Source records
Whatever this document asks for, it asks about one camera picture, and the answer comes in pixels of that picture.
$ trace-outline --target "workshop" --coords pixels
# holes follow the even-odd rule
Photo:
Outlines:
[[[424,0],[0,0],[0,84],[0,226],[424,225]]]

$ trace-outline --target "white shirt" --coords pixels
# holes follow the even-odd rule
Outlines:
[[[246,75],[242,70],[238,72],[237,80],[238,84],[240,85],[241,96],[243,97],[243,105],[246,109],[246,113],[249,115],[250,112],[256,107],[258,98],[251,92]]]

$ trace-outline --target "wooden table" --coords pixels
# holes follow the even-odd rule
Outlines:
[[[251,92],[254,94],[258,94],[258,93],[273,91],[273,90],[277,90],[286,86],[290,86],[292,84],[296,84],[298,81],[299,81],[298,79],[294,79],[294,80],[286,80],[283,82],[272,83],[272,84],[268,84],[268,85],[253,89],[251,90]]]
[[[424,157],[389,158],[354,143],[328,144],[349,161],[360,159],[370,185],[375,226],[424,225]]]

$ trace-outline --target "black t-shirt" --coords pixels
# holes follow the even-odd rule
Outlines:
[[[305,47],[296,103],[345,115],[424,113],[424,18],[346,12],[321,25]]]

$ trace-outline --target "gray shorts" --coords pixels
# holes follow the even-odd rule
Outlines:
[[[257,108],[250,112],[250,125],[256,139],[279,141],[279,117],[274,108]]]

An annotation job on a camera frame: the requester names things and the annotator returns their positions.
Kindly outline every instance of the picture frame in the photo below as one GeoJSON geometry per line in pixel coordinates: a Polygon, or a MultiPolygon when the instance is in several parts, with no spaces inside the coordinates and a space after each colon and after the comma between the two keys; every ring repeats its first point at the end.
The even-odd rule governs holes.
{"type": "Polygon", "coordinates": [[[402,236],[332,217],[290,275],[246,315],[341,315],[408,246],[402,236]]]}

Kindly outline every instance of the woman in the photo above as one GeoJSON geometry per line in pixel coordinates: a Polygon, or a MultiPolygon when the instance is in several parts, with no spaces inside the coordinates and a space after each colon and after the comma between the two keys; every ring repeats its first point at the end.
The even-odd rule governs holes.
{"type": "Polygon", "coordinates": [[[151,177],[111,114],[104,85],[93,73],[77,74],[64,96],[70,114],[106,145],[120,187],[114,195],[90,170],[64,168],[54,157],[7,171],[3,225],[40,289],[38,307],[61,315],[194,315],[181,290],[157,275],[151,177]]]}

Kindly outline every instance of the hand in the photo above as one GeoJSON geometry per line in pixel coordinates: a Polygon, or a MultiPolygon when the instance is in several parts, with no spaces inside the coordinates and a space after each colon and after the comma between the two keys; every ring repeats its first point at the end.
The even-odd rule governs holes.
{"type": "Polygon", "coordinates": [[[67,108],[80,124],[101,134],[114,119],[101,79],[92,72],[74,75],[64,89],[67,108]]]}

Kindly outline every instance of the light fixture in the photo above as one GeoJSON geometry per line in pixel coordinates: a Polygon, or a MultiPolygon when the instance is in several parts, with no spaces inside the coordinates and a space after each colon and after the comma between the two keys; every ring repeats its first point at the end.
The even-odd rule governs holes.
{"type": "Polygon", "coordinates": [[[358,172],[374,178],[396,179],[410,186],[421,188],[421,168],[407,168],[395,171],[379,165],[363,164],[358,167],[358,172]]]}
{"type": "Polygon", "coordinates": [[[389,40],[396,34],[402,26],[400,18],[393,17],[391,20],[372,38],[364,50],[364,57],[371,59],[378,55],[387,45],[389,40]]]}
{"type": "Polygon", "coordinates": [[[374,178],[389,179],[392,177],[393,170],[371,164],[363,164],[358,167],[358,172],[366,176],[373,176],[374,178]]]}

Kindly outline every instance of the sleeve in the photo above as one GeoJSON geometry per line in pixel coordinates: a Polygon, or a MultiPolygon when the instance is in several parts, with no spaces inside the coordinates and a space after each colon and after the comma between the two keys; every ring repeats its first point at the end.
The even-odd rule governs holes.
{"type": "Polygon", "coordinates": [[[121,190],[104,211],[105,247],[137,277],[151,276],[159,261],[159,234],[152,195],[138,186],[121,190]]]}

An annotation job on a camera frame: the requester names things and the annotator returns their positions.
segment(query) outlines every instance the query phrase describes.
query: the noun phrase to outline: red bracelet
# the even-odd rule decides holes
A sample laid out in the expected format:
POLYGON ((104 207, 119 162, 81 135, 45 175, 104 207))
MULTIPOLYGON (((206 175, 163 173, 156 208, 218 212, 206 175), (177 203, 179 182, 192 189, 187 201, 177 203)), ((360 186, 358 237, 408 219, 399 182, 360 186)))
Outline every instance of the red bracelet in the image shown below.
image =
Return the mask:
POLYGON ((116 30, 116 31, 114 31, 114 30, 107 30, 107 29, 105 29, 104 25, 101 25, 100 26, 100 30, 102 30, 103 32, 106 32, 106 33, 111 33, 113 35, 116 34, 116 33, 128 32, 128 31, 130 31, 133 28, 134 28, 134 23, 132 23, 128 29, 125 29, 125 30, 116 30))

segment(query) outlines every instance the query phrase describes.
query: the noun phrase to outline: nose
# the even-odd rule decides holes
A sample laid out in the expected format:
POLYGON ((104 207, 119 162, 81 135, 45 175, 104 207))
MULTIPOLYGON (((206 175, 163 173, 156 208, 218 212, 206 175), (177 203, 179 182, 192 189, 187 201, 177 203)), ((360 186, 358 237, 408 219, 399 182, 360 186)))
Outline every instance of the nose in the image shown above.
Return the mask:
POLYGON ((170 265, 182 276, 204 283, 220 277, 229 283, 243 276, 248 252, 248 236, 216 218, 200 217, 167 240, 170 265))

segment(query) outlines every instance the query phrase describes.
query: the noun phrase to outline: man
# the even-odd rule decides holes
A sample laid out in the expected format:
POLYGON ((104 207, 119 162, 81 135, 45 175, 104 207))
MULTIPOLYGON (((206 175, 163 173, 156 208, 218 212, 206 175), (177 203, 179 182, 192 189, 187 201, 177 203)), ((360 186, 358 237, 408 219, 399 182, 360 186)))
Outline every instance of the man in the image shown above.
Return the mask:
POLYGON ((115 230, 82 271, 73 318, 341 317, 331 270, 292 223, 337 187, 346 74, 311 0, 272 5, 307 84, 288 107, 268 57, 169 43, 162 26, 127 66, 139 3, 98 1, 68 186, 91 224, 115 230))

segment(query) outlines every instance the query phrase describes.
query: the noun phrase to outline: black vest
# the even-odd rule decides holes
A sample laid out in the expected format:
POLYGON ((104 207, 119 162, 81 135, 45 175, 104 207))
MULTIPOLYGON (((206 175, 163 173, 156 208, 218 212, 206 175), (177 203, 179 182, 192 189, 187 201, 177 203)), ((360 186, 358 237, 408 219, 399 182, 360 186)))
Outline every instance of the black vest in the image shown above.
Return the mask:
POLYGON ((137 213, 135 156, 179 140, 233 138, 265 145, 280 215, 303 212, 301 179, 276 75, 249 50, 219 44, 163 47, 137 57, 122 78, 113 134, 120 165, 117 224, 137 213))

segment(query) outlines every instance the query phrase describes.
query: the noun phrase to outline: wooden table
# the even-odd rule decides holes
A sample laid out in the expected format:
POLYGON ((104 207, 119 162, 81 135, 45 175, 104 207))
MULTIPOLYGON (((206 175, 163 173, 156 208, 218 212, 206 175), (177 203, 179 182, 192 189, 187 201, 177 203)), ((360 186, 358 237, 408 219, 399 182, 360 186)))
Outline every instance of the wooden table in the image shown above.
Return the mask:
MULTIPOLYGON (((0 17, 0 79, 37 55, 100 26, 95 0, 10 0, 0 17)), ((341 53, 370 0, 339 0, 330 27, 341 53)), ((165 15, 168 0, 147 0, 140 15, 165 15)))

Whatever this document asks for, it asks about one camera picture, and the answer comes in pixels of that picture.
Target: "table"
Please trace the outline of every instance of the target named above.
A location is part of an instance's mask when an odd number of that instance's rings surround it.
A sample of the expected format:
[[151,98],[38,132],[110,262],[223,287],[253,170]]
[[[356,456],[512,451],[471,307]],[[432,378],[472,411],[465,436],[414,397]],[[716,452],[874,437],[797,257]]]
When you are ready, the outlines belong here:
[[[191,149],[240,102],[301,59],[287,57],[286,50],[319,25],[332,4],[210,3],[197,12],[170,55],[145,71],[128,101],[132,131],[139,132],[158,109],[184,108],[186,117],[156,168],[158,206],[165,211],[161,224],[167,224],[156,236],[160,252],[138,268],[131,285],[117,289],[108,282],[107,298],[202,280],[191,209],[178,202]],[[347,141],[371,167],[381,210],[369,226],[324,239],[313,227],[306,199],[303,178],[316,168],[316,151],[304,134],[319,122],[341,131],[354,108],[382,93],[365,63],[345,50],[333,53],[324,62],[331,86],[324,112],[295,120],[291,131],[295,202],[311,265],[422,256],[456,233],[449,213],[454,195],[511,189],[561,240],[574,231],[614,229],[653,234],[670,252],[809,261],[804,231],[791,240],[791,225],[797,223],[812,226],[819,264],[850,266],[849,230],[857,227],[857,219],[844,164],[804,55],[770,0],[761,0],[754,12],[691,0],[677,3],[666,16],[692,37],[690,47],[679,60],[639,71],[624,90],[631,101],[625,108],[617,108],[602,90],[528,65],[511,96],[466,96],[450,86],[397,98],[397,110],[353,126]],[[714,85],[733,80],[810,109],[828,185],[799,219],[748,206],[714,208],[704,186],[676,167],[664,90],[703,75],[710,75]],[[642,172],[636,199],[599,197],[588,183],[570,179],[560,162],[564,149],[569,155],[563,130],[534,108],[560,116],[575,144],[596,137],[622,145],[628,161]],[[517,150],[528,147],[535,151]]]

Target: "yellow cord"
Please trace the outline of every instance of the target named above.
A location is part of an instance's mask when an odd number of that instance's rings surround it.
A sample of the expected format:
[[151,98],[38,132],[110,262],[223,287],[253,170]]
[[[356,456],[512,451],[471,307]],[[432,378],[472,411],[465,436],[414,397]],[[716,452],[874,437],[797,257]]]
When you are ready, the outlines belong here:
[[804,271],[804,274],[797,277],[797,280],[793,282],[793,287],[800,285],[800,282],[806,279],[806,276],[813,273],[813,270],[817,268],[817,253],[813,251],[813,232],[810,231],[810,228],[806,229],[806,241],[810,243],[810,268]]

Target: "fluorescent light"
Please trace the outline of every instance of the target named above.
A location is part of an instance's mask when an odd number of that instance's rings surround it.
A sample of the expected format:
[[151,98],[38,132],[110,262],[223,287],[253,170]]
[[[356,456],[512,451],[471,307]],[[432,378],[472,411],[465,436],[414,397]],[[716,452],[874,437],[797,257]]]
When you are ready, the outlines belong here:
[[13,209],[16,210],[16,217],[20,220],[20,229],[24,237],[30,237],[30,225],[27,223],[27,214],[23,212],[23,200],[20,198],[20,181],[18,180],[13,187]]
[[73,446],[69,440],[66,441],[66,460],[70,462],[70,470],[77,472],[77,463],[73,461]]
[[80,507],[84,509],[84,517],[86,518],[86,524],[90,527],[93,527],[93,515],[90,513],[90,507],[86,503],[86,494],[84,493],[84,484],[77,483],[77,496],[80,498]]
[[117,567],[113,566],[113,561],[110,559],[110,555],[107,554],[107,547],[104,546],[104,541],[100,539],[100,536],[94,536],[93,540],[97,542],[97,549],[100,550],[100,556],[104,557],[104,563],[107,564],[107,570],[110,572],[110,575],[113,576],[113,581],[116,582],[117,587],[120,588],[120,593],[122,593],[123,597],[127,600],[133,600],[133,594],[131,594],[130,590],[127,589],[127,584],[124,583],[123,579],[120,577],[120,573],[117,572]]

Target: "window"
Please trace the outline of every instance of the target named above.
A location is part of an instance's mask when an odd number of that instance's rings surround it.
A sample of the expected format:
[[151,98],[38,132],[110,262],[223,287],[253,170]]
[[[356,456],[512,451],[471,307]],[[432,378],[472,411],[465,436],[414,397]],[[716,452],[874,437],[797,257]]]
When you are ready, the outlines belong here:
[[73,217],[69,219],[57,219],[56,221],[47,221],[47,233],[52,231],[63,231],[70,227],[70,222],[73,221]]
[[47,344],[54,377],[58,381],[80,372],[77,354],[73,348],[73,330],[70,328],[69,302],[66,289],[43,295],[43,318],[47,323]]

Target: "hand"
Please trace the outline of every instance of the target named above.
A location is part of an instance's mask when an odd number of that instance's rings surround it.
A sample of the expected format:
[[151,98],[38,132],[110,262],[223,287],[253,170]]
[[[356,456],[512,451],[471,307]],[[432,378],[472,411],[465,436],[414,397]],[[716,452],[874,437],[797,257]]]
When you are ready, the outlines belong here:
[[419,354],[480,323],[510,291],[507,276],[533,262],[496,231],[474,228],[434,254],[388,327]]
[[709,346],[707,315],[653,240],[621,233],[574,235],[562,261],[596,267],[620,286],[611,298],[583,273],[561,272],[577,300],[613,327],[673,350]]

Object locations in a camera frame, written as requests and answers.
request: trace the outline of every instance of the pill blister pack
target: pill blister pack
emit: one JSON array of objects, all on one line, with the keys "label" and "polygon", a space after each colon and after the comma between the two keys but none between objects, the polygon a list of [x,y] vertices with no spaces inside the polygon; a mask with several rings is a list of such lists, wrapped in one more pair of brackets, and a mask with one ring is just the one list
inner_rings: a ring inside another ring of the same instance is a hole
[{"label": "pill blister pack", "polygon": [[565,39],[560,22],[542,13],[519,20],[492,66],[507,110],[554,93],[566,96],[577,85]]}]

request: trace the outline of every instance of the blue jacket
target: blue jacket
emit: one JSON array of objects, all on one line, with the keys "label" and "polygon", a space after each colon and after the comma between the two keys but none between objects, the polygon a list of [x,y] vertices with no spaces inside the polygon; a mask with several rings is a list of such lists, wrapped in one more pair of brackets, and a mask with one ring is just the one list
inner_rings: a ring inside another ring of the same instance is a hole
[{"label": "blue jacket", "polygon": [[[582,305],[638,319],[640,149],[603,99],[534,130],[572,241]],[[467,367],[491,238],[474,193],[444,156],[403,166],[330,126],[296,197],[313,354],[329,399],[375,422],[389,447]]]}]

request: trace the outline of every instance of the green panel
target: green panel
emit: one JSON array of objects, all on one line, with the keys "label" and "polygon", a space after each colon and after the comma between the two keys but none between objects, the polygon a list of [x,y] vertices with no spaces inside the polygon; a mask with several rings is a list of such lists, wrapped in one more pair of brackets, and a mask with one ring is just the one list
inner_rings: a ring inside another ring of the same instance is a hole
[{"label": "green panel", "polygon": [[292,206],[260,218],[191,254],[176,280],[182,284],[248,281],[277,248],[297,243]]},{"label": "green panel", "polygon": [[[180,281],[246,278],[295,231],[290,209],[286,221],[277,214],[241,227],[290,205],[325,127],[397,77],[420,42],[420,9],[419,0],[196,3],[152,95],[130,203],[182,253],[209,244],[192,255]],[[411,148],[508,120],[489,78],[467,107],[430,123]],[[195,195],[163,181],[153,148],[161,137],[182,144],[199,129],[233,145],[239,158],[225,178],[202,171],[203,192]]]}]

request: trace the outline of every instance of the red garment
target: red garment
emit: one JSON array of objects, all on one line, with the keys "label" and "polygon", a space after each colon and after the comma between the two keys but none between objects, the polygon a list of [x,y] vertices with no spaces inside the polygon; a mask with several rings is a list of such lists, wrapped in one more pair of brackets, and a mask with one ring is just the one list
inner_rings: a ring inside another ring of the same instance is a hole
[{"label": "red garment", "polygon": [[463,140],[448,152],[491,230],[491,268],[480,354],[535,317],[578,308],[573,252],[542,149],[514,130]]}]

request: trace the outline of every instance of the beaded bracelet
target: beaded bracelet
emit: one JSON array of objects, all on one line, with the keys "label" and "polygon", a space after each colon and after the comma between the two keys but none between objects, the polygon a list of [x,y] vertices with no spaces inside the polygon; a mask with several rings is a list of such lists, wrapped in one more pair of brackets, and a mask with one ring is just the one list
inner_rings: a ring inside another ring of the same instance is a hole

> **WHAT IS BEING ASKED**:
Look back at the entries above and repeat, unchanged, every line from the line holding "Outline every instance of the black" through the line holding "Outline every instance of the wooden".

> **YOUR RESPONSE**:
Outline every instance of the black vest in the image shown above.
Return the mask:
POLYGON ((137 213, 135 156, 179 140, 233 138, 265 145, 280 215, 303 212, 301 179, 276 75, 249 50, 219 44, 163 47, 137 57, 122 78, 113 134, 120 165, 117 224, 137 213))

segment(query) outlines every instance the query phrase describes.
query: the noun phrase to outline: wooden table
# the even-odd rule decides holes
A sample laid out in the expected format:
POLYGON ((104 207, 119 162, 81 135, 45 175, 104 207))
MULTIPOLYGON (((206 175, 163 173, 156 208, 218 212, 206 175), (177 203, 179 182, 192 189, 187 201, 177 203)), ((360 186, 358 237, 408 219, 399 182, 360 186)))
Outline every instance of the wooden table in the image shown above.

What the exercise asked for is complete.